1 Introduction
Imatinib is a first generation BCR-ABL tyrosine kinase inhibitor (TKI)
with anti-leukemic activity against chronic myeloid leukemia (CML). In
the International Randomized Study of Interferon and STI571 (IRIS),
imatinib was superior to a combination of recombinant interferon alpha
(IFNα) and low-dose cytarabine with respect to the rates of cytogenetic
and molecular responses1 as well as progression-free
survival (PFS) and overall survival.2 Given these
clinical benefits, imatinib became the first-line treatment for CML.
Furthermore, randomized phase 3 trials have revealed that nilotinib and
dasatinib, second-generation BCR-ABL TKIs, have superior efficacy
compared with imatinib as first-line treatment for chronic myelogenous
leukemia in the chronic phase.3,4 However, long-term
observation of 5 years revealed higher frequency of neovascular adverse
effects associated with second-generation TKIs than with
imatinib.5,6 From the adverse effect profile of the
three TKIs, imatinib may be selected as first-line treatment, taking
into account patient background such as comorbid diseases. According to
a Japanese package insert, typical adverse events of imatinib mesylate
include nausea, vomiting, edema, tumor necrosis, muscle cramps,
hematologic adverse effects, cardiovascular adverse effects, hepatic
adverse effects, nephrotoxicity, and dermatologic adverse effects such
as skin rash, pruritus, and petechiae. Initially, renal failure
associated with imatinib was reported to be a rare event, occurring in
less than 1.0% of the patients in the dose-escalating studies of
chronic phase and blast crisis CML.7,8 Similarly, the
Novartis Oncology Medical information website
(www.oncologymedicalservices.com) reported renal function abnormalities
in 1.6% of 1234 CML patients. However, there were no reports of renal
failure among the 553 newly diagnosed CML patients treated with imatinib
in the IRIS trial, with follow-up up to 6 years. It is now clear that
imatinib therapy is occasionally associated with potentially
irreversible acute renal injury, and long-term treatment may cause a
clinically significant decrease in estimated glomerular filtration rate.

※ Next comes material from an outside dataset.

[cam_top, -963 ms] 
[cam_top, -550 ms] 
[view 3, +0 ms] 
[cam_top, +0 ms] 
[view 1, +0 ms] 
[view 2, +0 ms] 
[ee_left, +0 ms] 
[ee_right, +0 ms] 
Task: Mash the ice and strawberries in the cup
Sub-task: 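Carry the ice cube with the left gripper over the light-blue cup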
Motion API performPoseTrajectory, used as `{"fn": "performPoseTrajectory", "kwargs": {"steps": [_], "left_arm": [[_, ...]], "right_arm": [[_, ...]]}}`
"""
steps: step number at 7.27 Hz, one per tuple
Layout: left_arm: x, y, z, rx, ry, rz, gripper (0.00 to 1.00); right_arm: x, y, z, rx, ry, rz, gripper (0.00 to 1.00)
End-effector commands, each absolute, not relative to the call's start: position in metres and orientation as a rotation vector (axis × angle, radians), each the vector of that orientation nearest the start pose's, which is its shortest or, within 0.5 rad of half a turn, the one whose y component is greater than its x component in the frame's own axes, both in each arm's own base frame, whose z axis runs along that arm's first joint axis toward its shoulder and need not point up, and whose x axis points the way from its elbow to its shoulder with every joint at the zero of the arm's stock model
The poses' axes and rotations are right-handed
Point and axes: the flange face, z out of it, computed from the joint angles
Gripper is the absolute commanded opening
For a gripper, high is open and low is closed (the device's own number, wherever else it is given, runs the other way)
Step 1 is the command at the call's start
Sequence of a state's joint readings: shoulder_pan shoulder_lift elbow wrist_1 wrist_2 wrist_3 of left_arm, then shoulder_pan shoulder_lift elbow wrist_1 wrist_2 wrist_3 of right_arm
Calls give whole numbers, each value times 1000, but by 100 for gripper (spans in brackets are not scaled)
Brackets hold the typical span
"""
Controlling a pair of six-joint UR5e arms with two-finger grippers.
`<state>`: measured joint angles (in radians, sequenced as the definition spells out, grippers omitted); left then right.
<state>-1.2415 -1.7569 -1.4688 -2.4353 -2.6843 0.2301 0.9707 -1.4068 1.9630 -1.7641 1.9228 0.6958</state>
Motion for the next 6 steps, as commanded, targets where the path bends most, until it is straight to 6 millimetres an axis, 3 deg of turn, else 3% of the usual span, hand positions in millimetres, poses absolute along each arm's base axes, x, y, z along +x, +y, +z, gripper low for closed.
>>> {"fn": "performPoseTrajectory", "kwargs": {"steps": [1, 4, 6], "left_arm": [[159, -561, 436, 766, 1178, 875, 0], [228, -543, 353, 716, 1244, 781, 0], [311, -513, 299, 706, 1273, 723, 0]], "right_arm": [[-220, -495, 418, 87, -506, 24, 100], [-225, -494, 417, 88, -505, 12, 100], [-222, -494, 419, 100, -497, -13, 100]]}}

In 105 patients receiving imatinib after prior interferon therapy, 7.0%
developed acute kidney injury with mean decrease in glomerular
filtration rate of 2.77 ml/min per 1.73 m2 per year,
and 12% of patients developed chronic renal failure.9In other cases, renal failure linked to imatinib is often
reversible,10,11 although hemodialysis is sometimes
needed.12 Thrombotic thrombocytopenic
purpura,13 acute tubular necrosis,12tubular vacuolization14 and partial Fanconi
syndrome15 have been reported following imatinib
therapy. At the onset of renal disorder or initiation of dialysis,
treatment withdrawal or dose reduction of imatinib is required, but
there are currently no guidelines for dose adjustment. This report
describes a case in which the dose of re-administration of imatinib was
successfully determined by therapeutic drug monitoring (TDM) in a
patient with CML who initiated dialysis for acute renal dysfunction
associated with the initial imatinib therapy.